→ DIRECTIONS FOR THIS TASK
Please give again exactly the lines from the top of the material through the line with "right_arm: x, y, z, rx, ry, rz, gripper"; omit each picture.

→ DATA SUPPLIED
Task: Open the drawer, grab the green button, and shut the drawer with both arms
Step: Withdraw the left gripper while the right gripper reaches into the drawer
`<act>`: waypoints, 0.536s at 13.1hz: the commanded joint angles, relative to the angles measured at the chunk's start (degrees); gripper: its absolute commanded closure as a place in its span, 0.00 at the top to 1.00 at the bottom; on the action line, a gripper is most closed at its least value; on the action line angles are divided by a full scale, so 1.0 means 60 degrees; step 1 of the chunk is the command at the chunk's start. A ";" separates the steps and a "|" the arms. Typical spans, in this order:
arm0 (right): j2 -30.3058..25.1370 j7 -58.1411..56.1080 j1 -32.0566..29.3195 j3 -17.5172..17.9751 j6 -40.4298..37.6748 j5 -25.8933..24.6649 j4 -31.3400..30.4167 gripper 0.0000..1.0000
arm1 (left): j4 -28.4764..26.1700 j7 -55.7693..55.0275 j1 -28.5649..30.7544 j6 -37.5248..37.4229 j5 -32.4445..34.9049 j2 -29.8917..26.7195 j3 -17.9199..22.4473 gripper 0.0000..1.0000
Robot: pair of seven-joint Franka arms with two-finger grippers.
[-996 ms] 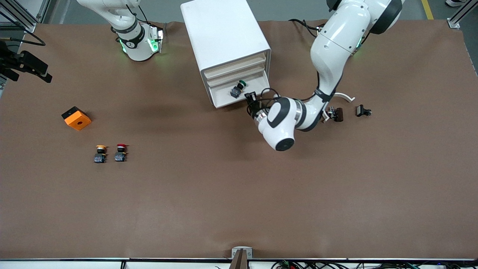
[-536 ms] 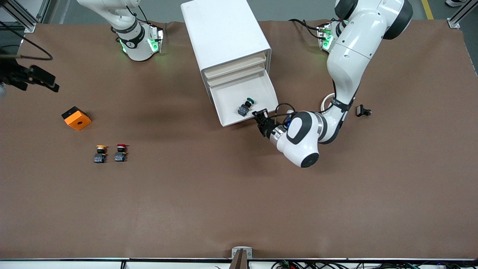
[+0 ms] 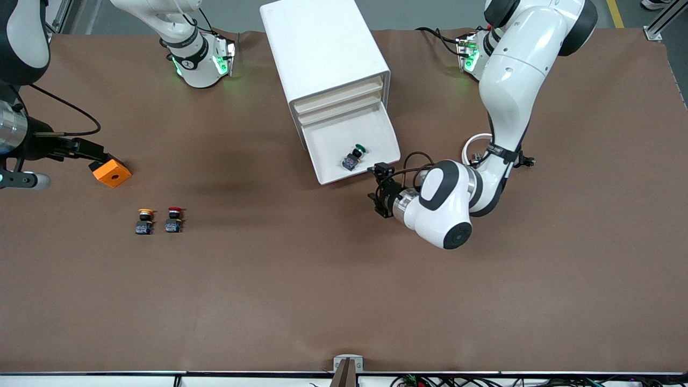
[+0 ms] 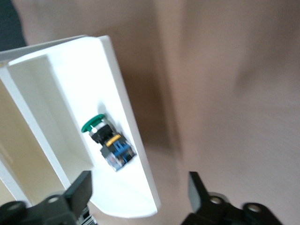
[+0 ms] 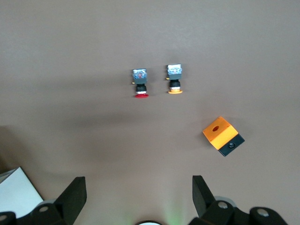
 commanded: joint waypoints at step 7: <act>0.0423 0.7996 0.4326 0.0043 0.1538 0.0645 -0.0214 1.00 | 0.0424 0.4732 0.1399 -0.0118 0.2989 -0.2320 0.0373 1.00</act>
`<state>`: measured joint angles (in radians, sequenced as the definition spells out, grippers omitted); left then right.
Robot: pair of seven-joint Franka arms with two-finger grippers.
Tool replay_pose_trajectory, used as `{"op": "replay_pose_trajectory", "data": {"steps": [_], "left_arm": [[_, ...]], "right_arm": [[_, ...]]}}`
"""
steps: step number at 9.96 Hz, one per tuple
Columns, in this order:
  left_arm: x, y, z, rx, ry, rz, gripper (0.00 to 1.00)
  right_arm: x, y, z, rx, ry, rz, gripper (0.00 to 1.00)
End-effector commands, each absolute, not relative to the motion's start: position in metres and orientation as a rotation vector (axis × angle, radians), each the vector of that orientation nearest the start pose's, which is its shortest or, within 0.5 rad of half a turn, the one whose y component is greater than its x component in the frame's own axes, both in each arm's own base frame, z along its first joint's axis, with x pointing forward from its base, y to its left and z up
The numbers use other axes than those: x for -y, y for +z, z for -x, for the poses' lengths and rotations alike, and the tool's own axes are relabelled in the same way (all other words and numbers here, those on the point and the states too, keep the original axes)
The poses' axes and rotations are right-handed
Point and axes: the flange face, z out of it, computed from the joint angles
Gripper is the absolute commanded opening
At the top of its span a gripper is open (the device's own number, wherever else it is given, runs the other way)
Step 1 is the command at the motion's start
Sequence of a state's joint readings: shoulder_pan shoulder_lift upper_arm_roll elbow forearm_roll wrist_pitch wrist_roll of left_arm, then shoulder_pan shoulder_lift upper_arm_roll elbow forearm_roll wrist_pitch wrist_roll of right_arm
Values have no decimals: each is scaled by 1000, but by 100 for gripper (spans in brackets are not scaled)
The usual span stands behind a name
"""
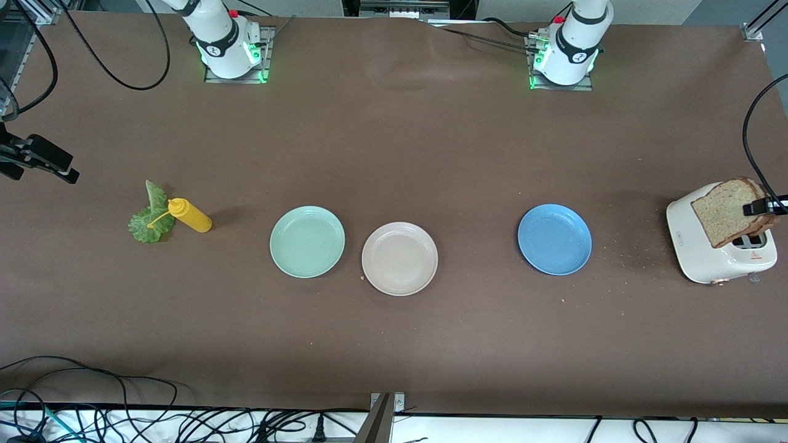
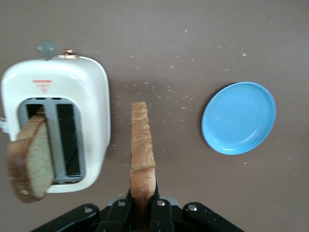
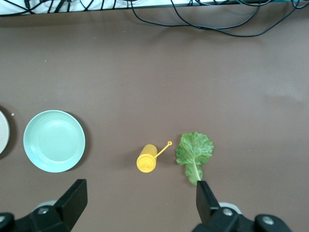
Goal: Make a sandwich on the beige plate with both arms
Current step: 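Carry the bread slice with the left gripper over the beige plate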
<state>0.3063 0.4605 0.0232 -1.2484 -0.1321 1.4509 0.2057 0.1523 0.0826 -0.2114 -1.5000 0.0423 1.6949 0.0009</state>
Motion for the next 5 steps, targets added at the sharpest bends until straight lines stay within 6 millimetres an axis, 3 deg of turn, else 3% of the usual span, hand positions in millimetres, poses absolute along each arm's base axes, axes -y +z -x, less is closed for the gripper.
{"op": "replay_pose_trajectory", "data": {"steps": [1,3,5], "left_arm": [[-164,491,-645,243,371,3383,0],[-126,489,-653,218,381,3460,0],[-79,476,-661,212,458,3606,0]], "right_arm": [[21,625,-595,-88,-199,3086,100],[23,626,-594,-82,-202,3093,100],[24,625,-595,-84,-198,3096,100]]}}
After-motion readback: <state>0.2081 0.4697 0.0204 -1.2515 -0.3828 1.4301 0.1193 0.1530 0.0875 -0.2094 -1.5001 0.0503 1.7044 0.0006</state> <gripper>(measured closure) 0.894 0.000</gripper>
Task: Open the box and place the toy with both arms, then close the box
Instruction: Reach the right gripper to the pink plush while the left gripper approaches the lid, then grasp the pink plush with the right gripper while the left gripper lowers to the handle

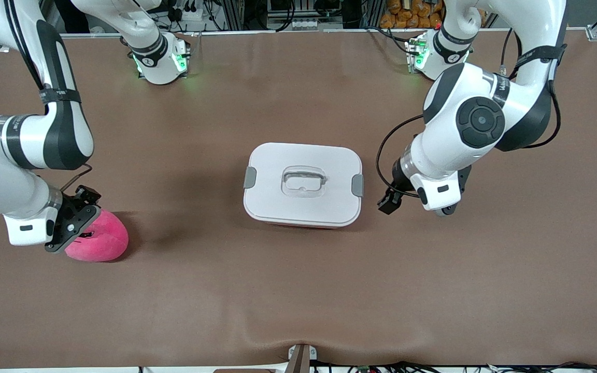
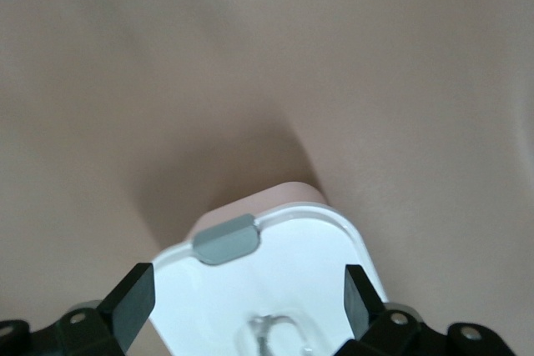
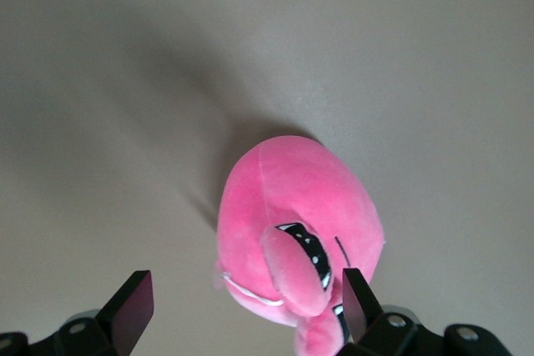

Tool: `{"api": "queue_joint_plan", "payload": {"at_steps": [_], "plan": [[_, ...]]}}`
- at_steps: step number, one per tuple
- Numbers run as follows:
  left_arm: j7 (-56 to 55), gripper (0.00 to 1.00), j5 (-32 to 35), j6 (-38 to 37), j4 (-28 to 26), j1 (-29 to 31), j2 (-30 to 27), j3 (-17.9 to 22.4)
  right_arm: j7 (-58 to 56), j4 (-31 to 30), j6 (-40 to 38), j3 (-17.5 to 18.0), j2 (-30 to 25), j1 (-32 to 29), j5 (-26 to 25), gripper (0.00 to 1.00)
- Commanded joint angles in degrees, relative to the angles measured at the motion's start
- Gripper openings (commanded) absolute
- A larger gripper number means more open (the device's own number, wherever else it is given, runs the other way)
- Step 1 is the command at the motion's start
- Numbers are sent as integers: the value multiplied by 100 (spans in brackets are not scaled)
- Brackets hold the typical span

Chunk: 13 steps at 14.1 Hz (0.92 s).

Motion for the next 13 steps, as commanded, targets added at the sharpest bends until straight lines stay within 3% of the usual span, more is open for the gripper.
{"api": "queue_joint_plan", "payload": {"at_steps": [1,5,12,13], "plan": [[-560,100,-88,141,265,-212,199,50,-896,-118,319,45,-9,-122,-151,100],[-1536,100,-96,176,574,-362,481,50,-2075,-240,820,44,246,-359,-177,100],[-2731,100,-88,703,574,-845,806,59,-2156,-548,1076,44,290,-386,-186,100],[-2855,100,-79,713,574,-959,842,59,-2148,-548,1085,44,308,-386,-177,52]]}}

→ RESPONSE BELOW
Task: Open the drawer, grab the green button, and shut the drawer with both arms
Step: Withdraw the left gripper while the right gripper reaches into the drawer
`<act>`: waypoints, 0.536s at 13.1hz: the commanded joint angles, relative to the angles measured at the chunk's start (degrees); gripper: its absolute commanded closure as a place in its span, 0.00 at the top to 1.00 at the bottom; on the action line, a gripper is most closed at its least value; on the action line angles are divided by a full scale, so 1.0 means 60 degrees; step 1 of the chunk is the command at the chunk's start. A ";" separates the steps and a "|" the arms. Typical spans, in this order:
arm0 (right): j2 -30.3058..25.1370 j7 -58.1411..56.1080 j1 -32.0566..29.3195 j3 -17.5172..17.9751 j6 -40.4298..37.6748 j5 -25.8933..24.6649 j4 -31.3400..30.4167 gripper 0.0000..1.0000
arm1 (left): j4 -28.4764..26.1700 j7 -55.7693..55.0275 j1 -28.5649..30.7544 j6 -37.5248..37.4229 j5 -32.4445..34.9049 j2 -29.8917..26.7195 j3 -17.9199..22.4473 gripper 0.0000..1.0000
Robot: pair of seven-joint Franka arms with two-finger grippers.
[-996 ms] 
[-536 ms] 
[+0 ms] 
[+0 ms] 
[+0 ms] 
 commanded: joint waypoints at step 7: <act>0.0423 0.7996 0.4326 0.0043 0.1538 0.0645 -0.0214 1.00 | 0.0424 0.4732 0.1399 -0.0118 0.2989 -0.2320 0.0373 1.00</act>
`<state>`: measured joint angles (in radians, sequenced as the definition spells out, grippers omitted); left then right.
Robot: pair of seven-joint Franka arms with two-finger grippers.
Tool replay_pose_trajectory, used as `{"op": "replay_pose_trajectory", "data": {"steps": [_], "left_arm": [[_, ...]], "right_arm": [[_, ...]]}}`
"""
steps: step number at 9.96 Hz, one per tuple
Columns, in this order:
  left_arm: x, y, z, rx, ry, rz, gripper (0.00 to 1.00)
  right_arm: x, y, z, rx, ry, rz, gripper (0.00 to 1.00)

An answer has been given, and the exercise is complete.